Lors de la COP 21, le ministre de l’Agriculture Stéphane Le Foll a lancé officiellement le programme 4 pour 1000 afin d’augmenter le stockage de carbone par les sols de la planète de 0,4% tout en luttant contre la faim. Une initiative importante pour séquestrer le C02, mais qui doit s’accompagner d’une transition radicale de toute notre économie, dont notre agriculture fait partie, pour être suivie d’effets.
L’agriculture a un potentiel énorme pour réduire les émissions de gaz à effet de serre (GES) responsables du changement climatique. Aujourd’hui, elle y contribue à hauteur de 18% des émissions en France. Premiers responsables : l’utilisation d’engrais azotés qui émet du protoxyde d’azote, et l’élevage, gros émetteur de méthane.
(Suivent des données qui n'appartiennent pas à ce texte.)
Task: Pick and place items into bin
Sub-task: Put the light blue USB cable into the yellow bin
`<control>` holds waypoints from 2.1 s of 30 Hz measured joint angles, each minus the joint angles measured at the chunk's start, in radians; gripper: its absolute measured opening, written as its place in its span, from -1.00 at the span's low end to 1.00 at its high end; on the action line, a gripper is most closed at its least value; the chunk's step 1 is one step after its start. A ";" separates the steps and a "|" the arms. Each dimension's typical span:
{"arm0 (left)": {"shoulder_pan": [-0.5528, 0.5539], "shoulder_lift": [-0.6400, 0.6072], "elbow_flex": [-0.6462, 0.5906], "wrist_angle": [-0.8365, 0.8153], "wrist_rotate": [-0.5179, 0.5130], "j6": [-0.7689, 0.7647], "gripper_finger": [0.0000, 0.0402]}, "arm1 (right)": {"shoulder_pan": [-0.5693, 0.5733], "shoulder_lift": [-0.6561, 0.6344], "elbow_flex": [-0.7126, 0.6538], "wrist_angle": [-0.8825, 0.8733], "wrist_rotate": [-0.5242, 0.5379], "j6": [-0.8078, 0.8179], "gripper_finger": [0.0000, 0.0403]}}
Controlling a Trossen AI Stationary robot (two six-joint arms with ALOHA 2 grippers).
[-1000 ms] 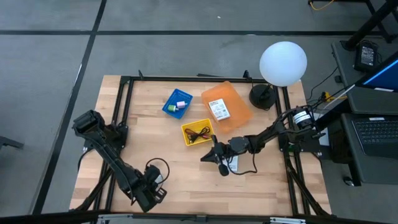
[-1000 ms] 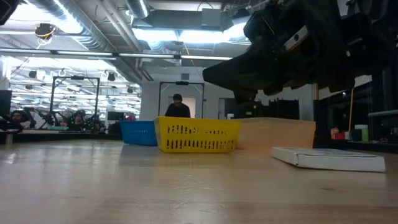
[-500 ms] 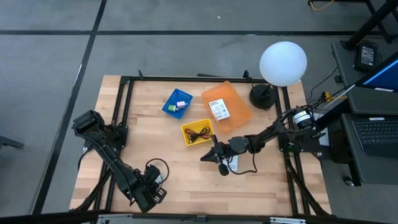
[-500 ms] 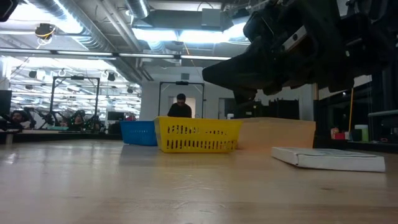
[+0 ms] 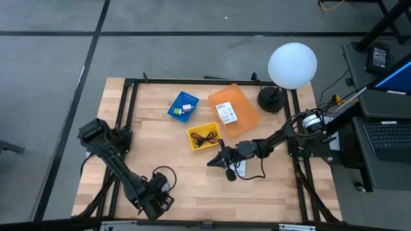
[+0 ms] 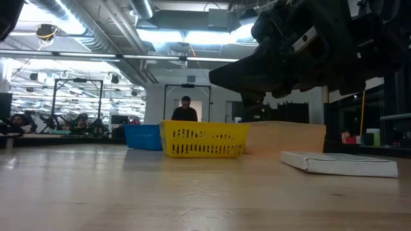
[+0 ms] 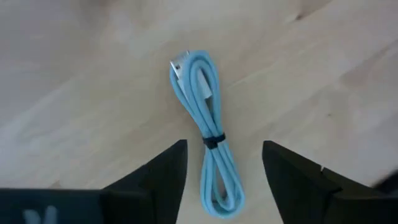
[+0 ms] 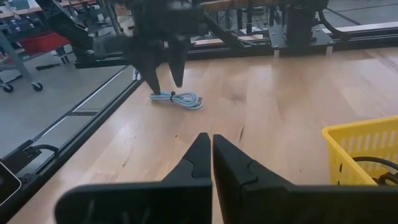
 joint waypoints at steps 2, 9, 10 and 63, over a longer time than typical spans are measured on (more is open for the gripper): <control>0.000 0.027 0.000 0.006 0.006 0.000 0.04 | 0.000 0.000 0.000 -0.001 0.000 0.000 -1.00; 0.002 0.096 0.005 0.028 0.078 0.001 0.03 | 0.000 0.000 0.000 0.000 0.000 0.000 -1.00; 0.003 0.104 0.004 0.024 0.088 0.000 0.02 | 0.000 0.000 0.000 0.000 0.000 0.001 -1.00; 0.003 -0.327 0.000 -0.075 -0.318 0.682 -0.90 | 0.010 0.000 0.000 0.004 0.000 0.020 -1.00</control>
Il y a donc un réel potentiel de réduction de ces émissions, à condition que l’on décide de moins dépendre des intrants, de revoir notre système d’élevage et de manger moins de viande. Le Giec estime que sa capacité de réduction des émissions pourrait être de 20 à 60% d’ici 2030. Mieux : l’agriculture a un potentiel non seulement d’atténuation des émissions de CO2, mais aussi d’absorption. Les experts climatiques ont ainsi établi que si l’on augmentait la teneur en carbone des sols mondiaux de 4 pour 1000, c’est-à-dire de 4 kg de carbone par hectare et par an sur un stock initial d’une tonne de carbone par hectare, on pourrait absorber et stocker quasiment toutes les émissions anthropiques annuelles de CO2.
Pour arriver à ces objectifs, encore faut-il changer radicalement de modèle agricole, notamment en privilégiant ceux dont les pratiques permettent cette séquestration du carbone. Ces pratiques, ce sont les prairies complexes, les cultures de couverture, le semis direct, les rotations longues, les haies et les arbres, le non labour, les cultures de légumineuses (engrais verts), le compost et le fumier et permettant la réduction d’intrants, etc. En somme, des pratiques qui relèvent de l’agriculture biologique et de l’agroforesterie.
Besoin de garde-fous
Or, le programme 4 pour 1000 manque de précisions quant aux possibles dérives. Il ne définit pas quels modèles agricoles seront privilégiés et quels seront les critères pour qu’une exploitation reçoive des subsides. Il ne propose pas non plus, pour l’instant, de mécanisme de suivi ou de redevabilité. Il y a donc encore du travail pour que cette initiative ne soit pas un nouvel instrument de greenwashing, qui laisserait certaines exploitations profiter du mécanisme alors que le modèle économique qu’elles soutiennent va droit dans le mur. Ce pourrait être le cas par exemple d’une monoculture de soja OGM brésilien destiné à être exporté, qui pourrait être « habilitée 4 pour 1000 » juste parce qu’elle permet de stocker du carbone. De même, rien n’est dit dans ce programme pour empêcher l’accaparement des terres, ce dont ne se priveront probablement pas certaines multinationales de l’agroindustrie, notamment dans les pays du Sud.
Pour répondre à l’enjeu climatique et aux besoins alimentaires, l’initiative 4 pour 1000 doit donc encore mettre en place des garde-fous, notamment en faisant participer les ONG à sa gouvernance. Par ailleurs, Bio Consom’acteurs insiste sur le fait que cette initiative n’a de sens que si elle promeut l’agriculture biologique, dont les pratiques réelles vont plus loin que la seule règlementation bio européenne et dont les consommateurs sont de plus en plus demandeurs.